What is the diastema?
"Diastema" is an exquisitely medical term that indicates the presence of a large and conspicuous space between two contiguous teeth. Typical of the upper incisors, the diastema appears as a large black hole between the teeth, which depending on taste and severity gives sweetness and sympathy to the smile, or worsens its aesthetics.
So let's see what causes the diastema, what pathological repercussions it can induce and how it can be treated.
Causes
Before proceeding with any intervention to close the diastema, it is important to research the cause that generated it.
It is thought possible that the diastema occurs in the presence of an unequal relationship between the size of the teeth and the jaw. In these cases we are faced with the opposite problem of dental crowding: when the length of the dental arch is excessive and the teeth are too small, the latter cannot occupy all the available space. For this reason, one or more spaces are created between contiguous teeth, which take the name of diastemas.
In young children, it seems that the bad habit of thumb sucking may somehow contribute to the formation of diastemas in the milk teeth.
Curiosity
The presence of the diastema in the deciduous (or milk) teeth can be considered a physiological event: in fact, the "void" between two deciduous teeth must be interpreted as a reserve of space for the eruption of permanent teeth (after the fall of the teeth from milk).
The list of possible risk factors for the formation of diastema is not complete. In fact, both the presence of follicular or radicular dental cysts, and the lack / poor development of the lateral incisors seem to somehow prevent or hinder the teeth from remaining adherent to each other.
Related ailments
Although the diastema generally reflects a purely aesthetic disorder, its presence in a permanent dentition can constitute, in some circumstances, a potential periodontal damage in the incisive area. The absence of a contact surface between two neighboring teeth predisposes to the risk of trauma on the interdental papilla (caused by the mechanical action of food) and to the onset of developmental gingivitis.
Treatment
It is not certain that all diastemas must be closed by means of a corrective dental intervention: apart from the aesthetic discomfort, in fact, many of these do not create any pathological damage to the teeth.
It is therefore up to the dentist to decide how to proceed in the face of a diastema.

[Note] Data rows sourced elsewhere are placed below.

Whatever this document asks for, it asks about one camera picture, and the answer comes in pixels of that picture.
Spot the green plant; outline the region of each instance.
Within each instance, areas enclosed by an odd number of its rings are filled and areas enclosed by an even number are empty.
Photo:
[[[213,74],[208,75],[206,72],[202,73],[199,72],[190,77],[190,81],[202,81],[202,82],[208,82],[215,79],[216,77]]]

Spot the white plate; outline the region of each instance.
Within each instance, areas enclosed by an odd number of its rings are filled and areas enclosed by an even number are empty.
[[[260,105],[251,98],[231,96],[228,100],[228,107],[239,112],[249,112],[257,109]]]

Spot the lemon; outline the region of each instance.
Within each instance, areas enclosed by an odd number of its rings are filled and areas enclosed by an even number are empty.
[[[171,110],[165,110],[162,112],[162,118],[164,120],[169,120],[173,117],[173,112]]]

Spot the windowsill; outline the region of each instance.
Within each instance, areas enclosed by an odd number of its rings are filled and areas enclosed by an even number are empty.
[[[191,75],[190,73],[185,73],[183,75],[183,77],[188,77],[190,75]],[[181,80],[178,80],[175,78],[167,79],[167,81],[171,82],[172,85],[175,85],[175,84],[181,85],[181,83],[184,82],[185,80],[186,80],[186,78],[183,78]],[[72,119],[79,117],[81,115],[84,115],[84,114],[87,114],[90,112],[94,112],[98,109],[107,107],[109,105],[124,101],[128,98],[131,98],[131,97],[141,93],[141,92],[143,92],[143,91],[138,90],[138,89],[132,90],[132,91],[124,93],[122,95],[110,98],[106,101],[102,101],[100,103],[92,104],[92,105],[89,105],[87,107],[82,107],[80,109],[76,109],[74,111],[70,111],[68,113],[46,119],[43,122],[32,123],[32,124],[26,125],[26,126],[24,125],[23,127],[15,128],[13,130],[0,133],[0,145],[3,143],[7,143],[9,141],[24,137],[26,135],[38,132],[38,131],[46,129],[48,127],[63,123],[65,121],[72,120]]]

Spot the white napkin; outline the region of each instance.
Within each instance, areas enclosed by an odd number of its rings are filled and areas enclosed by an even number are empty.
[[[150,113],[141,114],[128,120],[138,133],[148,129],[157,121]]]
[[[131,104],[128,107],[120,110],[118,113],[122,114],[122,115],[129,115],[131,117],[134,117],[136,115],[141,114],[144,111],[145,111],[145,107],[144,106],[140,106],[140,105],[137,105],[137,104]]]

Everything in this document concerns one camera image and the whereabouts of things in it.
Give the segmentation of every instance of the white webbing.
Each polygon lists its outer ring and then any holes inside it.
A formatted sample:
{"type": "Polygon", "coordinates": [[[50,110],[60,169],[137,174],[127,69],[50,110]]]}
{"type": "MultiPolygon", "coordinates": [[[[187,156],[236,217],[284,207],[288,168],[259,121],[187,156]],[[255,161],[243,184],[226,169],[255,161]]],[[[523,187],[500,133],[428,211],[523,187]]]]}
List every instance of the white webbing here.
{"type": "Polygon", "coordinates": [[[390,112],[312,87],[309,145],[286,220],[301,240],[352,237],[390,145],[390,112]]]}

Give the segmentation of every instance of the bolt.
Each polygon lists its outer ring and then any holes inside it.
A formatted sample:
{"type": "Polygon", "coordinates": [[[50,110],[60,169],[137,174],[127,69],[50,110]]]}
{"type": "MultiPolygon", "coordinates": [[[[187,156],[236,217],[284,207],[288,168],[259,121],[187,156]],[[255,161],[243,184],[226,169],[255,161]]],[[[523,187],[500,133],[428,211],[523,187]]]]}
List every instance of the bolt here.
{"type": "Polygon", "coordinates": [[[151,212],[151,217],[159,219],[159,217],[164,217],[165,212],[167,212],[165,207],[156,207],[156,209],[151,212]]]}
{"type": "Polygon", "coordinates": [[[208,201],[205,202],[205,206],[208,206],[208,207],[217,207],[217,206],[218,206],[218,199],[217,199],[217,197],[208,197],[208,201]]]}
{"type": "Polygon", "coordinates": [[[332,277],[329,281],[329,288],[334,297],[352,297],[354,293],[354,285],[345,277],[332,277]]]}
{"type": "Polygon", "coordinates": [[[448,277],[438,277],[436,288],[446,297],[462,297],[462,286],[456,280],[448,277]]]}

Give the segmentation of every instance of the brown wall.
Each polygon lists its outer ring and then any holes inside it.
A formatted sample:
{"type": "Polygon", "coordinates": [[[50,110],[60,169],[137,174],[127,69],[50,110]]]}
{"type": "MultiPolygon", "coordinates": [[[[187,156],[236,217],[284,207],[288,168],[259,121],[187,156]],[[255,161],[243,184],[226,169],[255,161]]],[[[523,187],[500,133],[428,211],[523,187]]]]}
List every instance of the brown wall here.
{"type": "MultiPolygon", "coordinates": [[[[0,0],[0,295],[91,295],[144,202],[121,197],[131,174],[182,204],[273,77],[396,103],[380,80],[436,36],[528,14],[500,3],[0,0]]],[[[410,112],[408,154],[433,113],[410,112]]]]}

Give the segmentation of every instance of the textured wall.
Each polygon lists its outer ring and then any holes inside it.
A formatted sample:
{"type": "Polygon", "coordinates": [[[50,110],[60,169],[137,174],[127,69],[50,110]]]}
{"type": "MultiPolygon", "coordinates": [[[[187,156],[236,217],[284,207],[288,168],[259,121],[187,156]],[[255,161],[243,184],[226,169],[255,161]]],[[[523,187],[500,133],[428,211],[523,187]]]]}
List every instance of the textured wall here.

It is true, however, that the presence of a hole between the teeth does not fall within the common canons of beauty: this is precisely the reason that drives many people to request dental intervention even in the absence of pathological complications.
The options are:
- Keeping the diastema as it is: an appropriate choice when the groove between the two incisors does not reflect a morbid condition and does not create discomfort for the patient.
- Orthodontic treatment to align the teeth: this first-line intervention to close the diastema consists in the application of a fixed or mobile device on the teeth. The results, unfortunately, are not immediate: the diastema can close after 6 months-2 years . Orthodontic surgery is more suitable for young patients.
- "Filling" treatment with ceramic / porcelain veneers: this intervention amplifies the size of the teeth, making them visibly larger. The ceramic veneers are thin sheets that are literally glued to the external surface of the teeth: they are indicated in the treatment of broken, chipped, dichromic teeth (eg yellow teeth or with spots that cannot be removed by scaling) and for the correction of diastemas. Precisely, in this last case, the aesthetic veneers are made to adhere to the surface of two teeth divided by a diastema: increasing the surface, these teeth are perfectly aligned, in order to fill the sulcus. This option is suitable for diastemas that exceed the millimeter in width.
- Covering / replacing the tooth with artificial crowns (capsules): when the teeth that delimit a diastema are carious, affected by pulpitis and do not belong to a very young person, the most appropriate remedy is the treatment of the infection (filling or devitalization) followed by a Tooth encapsulation with ceramic or zirconium artificial crowns.
- Dental implants: rather drastic intervention strategies for the closure of a diastema. Dental implants can only be performed in adults, especially in the presence of carious or deeply infected teeth.
- Frenectomy: reserved for cases of diastema dependent on structural anomalies of the gingival frenulum. The procedure consists of cutting the frenulum, followed by its repositioning in the correct position. When frenectomy is performed on a child, the diastema tends to spontaneously close again; otherwise, in the adult, the intervention must be supported by the application of a device.